The error and child's death has prompted his mother to push for mandatory reporting of all errors made by Ontario pharmacies.

5. Order for warfarin misplaced

A transcription mistake was the cause of this 2015 medication error that eventually led to the death of a nursing home resident. As McKnight's Long-Term Care News reports, citing information from a Minnesota Department of Health report, a resident at Golden Living with a history of stroke and atrial fibrillation was on long-term therapy with warfarin. A nurse transcribing the resident's warfarin order placed the order in another resident's record. The error went unnoticed. For nine days the resident who should have received the warfarin did not. This resident was hospitalized and later died of a stroke and respiratory failure.

As the McKnight's report notes, the news of the medication error and death came just over a month after a report of another error at a nursing home that led to a resident's death. The cause: administration of 10 times the resident's normal dose of morphine.

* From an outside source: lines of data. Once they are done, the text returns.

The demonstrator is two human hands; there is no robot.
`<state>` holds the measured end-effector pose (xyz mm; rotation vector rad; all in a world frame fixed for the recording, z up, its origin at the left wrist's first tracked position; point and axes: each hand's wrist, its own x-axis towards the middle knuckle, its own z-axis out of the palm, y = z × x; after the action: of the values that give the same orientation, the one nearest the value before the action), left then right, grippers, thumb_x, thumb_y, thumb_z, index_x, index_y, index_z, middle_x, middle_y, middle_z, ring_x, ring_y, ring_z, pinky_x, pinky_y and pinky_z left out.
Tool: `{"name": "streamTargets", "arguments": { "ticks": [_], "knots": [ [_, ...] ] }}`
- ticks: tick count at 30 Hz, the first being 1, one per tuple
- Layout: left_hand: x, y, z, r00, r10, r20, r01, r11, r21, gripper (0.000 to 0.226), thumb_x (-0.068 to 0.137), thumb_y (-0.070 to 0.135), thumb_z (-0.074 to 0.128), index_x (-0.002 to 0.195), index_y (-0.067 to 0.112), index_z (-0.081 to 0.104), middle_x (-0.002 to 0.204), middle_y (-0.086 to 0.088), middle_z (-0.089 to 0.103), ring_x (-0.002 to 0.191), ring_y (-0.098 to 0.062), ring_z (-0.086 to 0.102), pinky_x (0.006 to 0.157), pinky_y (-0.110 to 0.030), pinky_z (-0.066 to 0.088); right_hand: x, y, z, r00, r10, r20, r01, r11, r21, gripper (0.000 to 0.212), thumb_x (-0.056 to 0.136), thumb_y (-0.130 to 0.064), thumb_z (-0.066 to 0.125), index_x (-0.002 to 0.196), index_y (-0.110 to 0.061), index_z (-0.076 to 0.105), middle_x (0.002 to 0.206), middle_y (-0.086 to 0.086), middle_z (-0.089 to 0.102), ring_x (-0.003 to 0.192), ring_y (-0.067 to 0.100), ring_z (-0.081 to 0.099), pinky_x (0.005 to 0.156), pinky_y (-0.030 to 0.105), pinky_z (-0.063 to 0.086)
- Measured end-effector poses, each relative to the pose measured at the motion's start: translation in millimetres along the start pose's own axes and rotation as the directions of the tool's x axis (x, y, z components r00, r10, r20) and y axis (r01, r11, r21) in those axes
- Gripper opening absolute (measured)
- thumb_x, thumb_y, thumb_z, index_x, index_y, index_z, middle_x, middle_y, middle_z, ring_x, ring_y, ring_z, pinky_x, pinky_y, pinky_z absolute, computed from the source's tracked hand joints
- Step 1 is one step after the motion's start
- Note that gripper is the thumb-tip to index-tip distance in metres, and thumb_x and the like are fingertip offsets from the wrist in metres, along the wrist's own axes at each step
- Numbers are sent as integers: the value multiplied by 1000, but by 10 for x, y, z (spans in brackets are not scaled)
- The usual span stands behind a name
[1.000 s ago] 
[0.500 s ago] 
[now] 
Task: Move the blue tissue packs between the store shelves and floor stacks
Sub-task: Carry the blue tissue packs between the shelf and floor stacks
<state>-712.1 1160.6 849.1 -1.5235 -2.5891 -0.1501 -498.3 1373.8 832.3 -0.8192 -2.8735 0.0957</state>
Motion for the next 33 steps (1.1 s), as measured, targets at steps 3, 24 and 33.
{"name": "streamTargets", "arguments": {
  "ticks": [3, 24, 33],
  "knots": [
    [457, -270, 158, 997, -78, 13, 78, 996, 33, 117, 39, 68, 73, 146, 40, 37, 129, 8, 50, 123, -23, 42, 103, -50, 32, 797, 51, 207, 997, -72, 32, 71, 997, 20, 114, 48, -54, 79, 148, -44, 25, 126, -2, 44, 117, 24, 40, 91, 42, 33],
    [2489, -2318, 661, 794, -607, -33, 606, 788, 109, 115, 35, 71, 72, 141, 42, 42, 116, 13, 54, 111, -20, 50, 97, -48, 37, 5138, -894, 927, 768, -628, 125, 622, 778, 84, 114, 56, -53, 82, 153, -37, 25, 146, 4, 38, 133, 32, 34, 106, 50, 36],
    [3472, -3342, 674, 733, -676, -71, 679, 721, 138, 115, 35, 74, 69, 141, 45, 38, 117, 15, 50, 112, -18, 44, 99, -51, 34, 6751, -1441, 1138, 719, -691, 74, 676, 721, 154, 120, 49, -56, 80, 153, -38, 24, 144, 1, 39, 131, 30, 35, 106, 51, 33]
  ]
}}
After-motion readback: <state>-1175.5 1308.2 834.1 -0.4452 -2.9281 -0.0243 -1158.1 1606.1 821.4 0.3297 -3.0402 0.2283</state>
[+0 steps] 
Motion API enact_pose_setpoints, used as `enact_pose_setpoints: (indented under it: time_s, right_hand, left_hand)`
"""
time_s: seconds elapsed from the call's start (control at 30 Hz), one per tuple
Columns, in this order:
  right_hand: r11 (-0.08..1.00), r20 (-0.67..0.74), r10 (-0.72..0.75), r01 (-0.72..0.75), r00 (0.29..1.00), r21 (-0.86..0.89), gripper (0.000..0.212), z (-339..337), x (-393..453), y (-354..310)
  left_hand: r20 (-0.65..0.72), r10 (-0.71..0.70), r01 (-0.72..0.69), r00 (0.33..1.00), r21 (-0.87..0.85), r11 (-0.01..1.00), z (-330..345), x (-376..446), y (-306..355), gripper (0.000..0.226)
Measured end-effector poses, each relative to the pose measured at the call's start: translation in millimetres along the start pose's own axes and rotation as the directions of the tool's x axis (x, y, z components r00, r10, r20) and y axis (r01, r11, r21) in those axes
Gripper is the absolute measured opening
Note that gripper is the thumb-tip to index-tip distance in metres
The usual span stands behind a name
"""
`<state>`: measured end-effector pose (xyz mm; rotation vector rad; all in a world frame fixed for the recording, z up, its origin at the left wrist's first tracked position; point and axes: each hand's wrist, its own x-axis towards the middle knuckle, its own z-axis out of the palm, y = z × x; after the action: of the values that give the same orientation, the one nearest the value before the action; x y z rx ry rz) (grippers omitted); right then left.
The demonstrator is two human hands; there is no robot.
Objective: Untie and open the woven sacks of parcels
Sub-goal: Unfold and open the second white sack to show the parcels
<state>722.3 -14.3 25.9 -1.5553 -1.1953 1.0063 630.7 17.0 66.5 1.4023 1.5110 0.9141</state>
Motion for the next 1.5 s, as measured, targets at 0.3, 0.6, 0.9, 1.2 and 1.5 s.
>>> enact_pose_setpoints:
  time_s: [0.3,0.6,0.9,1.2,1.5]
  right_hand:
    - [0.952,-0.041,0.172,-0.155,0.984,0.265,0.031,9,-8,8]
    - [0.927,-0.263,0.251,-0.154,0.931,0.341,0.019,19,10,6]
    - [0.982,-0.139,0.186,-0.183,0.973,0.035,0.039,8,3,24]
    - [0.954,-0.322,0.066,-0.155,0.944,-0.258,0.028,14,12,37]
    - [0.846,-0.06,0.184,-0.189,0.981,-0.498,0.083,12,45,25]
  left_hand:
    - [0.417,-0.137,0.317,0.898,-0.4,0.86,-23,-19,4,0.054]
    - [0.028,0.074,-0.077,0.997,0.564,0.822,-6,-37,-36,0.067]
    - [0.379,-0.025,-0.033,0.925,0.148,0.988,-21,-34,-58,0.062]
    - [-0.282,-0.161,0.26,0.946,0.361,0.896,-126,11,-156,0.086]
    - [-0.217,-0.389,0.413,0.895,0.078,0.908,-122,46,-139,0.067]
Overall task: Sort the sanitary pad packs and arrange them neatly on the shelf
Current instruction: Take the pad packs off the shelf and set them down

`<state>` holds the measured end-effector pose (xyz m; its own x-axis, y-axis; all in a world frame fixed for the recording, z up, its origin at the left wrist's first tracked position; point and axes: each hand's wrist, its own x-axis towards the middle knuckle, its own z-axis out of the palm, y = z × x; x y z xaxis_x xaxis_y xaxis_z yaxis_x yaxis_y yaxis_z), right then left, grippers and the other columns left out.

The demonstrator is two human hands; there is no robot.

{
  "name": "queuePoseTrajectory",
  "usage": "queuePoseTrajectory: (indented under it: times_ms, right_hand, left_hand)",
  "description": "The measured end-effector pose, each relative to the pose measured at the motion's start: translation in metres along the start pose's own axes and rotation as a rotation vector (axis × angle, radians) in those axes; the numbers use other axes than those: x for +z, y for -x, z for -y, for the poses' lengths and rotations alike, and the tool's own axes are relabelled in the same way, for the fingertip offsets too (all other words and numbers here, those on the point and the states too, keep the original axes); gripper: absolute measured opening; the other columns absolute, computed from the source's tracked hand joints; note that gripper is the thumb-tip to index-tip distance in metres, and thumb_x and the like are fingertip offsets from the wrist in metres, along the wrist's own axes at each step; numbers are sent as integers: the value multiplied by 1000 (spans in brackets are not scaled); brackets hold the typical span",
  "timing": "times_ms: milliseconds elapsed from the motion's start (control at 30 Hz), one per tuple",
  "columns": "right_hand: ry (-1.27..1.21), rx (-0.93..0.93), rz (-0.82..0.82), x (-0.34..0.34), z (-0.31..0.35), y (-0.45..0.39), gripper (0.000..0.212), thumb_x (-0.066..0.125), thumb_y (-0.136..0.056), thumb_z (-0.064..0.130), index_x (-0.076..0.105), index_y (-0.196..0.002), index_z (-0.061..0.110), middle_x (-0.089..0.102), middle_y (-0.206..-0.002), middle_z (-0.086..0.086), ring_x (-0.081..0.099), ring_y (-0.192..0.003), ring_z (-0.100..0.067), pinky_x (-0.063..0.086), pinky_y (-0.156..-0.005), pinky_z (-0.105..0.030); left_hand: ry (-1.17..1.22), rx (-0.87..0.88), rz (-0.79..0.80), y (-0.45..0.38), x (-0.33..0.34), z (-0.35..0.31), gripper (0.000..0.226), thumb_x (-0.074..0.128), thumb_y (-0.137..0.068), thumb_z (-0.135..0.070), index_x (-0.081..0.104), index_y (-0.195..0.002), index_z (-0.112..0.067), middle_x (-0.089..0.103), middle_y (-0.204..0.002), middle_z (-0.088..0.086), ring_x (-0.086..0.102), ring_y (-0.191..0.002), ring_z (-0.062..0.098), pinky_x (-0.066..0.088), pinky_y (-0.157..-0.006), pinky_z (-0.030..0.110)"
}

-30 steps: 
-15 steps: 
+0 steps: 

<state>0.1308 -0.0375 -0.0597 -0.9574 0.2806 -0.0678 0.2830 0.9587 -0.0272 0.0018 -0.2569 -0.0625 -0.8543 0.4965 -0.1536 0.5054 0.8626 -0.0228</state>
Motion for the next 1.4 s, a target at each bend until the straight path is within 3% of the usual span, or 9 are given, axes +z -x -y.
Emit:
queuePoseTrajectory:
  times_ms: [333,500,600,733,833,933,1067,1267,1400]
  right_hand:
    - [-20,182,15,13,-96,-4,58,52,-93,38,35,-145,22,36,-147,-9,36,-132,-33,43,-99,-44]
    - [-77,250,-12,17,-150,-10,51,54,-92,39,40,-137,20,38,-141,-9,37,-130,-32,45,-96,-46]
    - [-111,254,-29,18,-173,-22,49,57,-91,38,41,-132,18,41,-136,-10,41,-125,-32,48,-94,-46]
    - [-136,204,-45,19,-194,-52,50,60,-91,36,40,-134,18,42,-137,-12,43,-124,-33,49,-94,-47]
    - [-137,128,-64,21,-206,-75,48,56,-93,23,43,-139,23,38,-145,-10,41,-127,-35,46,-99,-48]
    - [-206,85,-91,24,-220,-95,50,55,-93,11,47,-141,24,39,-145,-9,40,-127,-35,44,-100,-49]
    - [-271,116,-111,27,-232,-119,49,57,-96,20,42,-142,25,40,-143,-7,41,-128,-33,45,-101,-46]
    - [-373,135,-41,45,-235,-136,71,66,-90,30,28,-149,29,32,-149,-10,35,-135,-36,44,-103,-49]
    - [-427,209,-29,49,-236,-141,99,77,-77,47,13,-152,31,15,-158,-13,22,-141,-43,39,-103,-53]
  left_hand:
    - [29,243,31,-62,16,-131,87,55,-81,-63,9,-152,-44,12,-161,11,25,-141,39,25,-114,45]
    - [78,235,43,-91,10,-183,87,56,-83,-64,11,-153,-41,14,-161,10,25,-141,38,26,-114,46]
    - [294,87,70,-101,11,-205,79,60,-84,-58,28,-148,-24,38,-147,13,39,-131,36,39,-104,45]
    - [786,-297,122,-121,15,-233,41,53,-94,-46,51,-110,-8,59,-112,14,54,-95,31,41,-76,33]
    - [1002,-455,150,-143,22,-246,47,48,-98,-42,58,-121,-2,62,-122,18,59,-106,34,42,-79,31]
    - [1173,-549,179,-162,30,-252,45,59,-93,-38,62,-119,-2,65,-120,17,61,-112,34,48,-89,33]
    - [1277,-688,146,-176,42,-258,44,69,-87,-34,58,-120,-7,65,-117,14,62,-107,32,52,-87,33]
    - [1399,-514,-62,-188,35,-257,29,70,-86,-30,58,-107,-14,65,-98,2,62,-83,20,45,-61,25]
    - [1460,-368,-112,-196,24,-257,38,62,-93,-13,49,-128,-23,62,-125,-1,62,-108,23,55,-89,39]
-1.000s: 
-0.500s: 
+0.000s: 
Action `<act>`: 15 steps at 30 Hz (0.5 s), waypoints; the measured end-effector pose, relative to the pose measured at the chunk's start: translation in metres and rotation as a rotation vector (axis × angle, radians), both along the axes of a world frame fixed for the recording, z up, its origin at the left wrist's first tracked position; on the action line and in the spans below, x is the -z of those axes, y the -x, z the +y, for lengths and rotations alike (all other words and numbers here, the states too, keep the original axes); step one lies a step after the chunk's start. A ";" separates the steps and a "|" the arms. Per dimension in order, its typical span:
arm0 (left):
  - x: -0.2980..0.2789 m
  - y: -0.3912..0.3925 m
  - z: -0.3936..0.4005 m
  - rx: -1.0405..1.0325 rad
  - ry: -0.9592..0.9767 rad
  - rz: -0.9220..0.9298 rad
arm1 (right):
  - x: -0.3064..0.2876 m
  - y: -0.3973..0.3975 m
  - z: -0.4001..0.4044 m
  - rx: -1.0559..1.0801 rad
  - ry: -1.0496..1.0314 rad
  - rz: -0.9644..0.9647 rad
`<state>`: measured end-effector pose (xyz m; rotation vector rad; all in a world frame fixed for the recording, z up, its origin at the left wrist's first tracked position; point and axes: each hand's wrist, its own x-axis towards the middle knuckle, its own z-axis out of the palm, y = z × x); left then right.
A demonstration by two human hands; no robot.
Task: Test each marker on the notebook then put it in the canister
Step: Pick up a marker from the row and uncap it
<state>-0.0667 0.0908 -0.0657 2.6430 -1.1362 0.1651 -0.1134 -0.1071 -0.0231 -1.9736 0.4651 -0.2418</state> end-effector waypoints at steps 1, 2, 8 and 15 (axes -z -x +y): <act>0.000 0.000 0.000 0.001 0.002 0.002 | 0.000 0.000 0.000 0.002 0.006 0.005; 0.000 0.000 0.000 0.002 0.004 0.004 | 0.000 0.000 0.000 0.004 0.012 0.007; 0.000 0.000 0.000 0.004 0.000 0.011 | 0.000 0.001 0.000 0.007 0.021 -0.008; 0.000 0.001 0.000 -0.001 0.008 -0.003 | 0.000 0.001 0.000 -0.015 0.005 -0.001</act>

6. Navane dispensed instead of Norvasc

While this medication error affecting a 71-year-old patient didn't make many news headlines, it did become the subject of a 2016 Journal of Community Hospital Internal Medicine Perspectives article. An outpatient pharmacy accidentally dispensed the antipsychotic thiothixene (Navane) instead of the prescribed anti-hypertensive medication amlodipine (Norvasc). The patient took the wrong medication for three months, leading to physical and psychological harm. "Despite the many opportunities for intervention, multiple healthcare providers overlooked her symptoms," the authors noted.